How Should We Insure Longevity Risk in Pensions and Social Security?
As baby boomers approach retirement, individuals and policymakers are increasingly concerned about retirement income security. Thanks to dramatic advances in life expectancy over the last century, today’s typical 65–year old man and woman can expect, on average, to live to ages 81 and 85 respectively. Perhaps even more impressive, over 17 percent of 65–year old men and over 31 percent of 65–year old women are expected to live to age 90 or beyond. Most people would agree with President Clinton that increasing life expectancy is "something wonderful." However, uncertainty about length of life carries the risk that individuals may outlive their resources and be forced to substantially reduce their living standards at advanced ages.
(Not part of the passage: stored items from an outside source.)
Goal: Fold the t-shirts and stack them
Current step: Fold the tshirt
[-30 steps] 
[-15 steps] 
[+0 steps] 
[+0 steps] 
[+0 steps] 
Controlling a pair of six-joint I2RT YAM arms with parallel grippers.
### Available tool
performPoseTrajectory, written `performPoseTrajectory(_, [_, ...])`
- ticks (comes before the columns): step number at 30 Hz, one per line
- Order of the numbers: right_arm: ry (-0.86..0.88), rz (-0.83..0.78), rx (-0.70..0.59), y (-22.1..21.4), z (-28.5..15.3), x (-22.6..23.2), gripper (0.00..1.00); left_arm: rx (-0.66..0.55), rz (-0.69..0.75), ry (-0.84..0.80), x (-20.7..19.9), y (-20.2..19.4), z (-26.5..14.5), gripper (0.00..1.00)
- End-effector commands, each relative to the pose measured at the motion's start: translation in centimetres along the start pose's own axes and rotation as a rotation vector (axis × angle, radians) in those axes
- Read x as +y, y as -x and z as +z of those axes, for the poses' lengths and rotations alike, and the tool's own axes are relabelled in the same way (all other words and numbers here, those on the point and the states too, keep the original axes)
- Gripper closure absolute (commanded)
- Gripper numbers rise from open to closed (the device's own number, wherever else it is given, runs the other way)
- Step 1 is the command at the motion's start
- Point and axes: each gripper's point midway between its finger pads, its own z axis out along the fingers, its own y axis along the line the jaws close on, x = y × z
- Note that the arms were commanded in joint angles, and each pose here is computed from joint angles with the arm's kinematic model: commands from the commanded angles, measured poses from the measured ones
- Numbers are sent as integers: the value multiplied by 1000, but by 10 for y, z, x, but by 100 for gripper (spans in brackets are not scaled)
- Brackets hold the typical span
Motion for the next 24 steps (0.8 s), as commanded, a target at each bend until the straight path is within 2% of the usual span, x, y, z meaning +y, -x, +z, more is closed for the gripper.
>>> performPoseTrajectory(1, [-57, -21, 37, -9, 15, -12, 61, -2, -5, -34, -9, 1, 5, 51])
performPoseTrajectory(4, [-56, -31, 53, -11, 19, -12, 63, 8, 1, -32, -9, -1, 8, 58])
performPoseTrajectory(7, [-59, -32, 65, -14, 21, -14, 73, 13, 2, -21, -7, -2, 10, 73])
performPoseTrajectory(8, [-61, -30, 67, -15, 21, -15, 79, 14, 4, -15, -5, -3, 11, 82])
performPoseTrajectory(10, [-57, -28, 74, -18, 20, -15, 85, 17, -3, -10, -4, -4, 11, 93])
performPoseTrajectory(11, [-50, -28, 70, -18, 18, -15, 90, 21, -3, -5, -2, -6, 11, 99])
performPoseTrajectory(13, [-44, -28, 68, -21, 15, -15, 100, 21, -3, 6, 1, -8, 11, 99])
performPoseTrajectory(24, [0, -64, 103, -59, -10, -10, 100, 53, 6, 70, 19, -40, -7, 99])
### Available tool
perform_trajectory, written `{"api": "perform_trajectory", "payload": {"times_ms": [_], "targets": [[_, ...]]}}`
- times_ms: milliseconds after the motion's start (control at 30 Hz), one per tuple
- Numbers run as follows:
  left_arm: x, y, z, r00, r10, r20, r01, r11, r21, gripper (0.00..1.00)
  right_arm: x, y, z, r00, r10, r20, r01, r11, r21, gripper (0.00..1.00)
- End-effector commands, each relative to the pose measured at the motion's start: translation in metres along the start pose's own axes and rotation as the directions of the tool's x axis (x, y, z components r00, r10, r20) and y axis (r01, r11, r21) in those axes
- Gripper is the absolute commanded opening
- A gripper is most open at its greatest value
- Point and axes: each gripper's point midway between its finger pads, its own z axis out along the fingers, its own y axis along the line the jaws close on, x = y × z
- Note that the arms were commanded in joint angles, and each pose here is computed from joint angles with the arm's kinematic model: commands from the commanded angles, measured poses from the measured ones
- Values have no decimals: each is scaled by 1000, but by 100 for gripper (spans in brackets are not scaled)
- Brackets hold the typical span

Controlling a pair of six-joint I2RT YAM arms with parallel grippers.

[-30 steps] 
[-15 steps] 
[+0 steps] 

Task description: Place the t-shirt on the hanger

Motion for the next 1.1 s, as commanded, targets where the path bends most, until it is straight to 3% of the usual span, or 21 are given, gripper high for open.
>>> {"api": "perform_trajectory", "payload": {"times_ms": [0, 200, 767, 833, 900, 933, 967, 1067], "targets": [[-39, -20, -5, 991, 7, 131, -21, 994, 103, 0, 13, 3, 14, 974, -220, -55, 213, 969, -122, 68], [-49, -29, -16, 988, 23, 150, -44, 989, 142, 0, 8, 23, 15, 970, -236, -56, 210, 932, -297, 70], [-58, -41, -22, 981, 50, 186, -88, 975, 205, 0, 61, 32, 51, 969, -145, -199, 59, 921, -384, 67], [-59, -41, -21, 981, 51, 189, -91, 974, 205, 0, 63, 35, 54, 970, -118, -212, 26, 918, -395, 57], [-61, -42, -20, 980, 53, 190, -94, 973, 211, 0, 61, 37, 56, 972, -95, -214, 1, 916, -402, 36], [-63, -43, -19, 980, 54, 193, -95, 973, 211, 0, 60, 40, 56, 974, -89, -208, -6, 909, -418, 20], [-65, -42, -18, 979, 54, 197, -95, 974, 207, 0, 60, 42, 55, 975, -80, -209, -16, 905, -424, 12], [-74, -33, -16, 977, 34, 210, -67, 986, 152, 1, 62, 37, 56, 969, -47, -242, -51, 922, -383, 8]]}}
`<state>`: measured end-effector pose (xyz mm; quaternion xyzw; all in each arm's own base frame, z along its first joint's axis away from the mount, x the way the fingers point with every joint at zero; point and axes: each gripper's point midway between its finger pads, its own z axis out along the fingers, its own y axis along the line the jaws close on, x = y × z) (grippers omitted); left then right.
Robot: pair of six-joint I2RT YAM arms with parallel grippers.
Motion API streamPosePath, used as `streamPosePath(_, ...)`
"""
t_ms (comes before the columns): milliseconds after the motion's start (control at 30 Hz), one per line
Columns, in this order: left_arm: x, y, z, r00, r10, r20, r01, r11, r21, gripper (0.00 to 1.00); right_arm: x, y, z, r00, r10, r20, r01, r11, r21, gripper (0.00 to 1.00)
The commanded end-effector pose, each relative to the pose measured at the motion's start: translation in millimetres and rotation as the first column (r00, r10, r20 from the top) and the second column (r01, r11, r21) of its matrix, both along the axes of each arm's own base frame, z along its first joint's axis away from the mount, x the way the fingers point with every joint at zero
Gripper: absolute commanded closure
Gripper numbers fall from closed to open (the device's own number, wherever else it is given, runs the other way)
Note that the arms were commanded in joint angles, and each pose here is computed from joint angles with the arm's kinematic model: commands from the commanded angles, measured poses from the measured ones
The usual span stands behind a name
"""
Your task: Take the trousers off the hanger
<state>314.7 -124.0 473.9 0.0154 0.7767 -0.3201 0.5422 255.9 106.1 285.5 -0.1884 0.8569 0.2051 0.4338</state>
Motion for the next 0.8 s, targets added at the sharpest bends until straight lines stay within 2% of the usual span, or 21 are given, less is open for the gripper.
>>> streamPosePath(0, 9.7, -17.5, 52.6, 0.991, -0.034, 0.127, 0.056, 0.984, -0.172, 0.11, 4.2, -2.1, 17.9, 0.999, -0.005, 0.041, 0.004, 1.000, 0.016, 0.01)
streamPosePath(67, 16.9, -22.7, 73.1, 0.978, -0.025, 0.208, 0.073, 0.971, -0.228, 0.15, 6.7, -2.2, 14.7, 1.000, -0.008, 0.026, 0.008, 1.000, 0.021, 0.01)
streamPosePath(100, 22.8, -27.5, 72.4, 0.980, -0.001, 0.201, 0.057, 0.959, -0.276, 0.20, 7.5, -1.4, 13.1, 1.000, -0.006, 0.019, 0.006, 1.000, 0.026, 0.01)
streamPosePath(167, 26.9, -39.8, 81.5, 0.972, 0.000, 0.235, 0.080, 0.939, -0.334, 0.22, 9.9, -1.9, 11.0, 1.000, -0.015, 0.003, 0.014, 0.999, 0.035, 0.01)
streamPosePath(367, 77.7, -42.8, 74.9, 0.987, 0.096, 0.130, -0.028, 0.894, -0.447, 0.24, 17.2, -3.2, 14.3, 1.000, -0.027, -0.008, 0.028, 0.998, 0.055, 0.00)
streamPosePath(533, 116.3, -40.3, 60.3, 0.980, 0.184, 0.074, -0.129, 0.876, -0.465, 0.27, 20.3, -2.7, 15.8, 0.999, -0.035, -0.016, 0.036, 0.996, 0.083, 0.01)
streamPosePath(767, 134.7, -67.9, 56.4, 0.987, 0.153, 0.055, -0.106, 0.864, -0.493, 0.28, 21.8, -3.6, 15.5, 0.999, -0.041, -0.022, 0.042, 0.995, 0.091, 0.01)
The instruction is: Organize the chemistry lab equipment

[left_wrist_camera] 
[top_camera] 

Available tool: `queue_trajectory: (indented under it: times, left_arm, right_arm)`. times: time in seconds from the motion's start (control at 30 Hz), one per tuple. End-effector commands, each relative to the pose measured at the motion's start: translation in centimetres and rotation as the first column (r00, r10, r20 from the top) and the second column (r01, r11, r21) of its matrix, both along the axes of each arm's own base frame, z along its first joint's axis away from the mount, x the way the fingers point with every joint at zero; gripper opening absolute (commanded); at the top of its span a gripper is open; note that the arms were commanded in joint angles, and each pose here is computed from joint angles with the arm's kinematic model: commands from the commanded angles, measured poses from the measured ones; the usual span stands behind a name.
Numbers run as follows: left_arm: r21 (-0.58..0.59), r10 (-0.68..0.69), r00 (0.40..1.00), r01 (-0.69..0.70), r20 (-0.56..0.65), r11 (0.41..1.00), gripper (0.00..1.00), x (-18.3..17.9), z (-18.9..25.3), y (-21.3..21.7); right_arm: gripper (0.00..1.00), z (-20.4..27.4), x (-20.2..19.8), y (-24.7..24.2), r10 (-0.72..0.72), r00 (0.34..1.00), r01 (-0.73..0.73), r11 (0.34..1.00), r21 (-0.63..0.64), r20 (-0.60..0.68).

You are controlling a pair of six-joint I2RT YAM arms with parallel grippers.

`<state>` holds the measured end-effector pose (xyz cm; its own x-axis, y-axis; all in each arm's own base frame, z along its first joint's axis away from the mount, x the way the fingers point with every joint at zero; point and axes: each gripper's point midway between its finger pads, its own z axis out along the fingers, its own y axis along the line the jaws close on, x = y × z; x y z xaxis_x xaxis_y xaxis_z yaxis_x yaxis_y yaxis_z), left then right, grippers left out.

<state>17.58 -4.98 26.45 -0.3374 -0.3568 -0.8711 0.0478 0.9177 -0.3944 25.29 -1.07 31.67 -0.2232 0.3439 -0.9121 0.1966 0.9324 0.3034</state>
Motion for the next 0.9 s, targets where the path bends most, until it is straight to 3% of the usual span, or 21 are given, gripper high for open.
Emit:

Fortunately, financial products exist that allow individuals to protect themselves from this risk. In particular, a life annuity is an insurance product that pays out a periodic (e.g., monthly) sum of income that lasts for life, in exchange for an up–front premium charge. The primary appeal of the life annuity is that it offers retirees the opportunity to insure against the risk of outliving their assets by exchanging these assets for a lifelong stream of guaranteed income.
In the United States, the two primary sources of life annuities for most retirees are the Social Security system and employer–provided, defined benefit (DB) pension plans. The first and most important of these, the Social Security system, is facing significant future imbalances that have led to numerous proposals for reform, including supplementing or partially replacing the existing system with an individual accounts program. The second of these sources, employer–provided pensions, is undergoing a dramatic shift towards defined contribution (DC) plans, in which over 70 percent of participants are not even offered a life annuity as a payout option. As the U.S. retirement landscape shifts to one that places more emphasis on self–directed accounts, it is important to consider the impact of these changes on retirees’ ability to adequately protect against the risk of outliving their resources.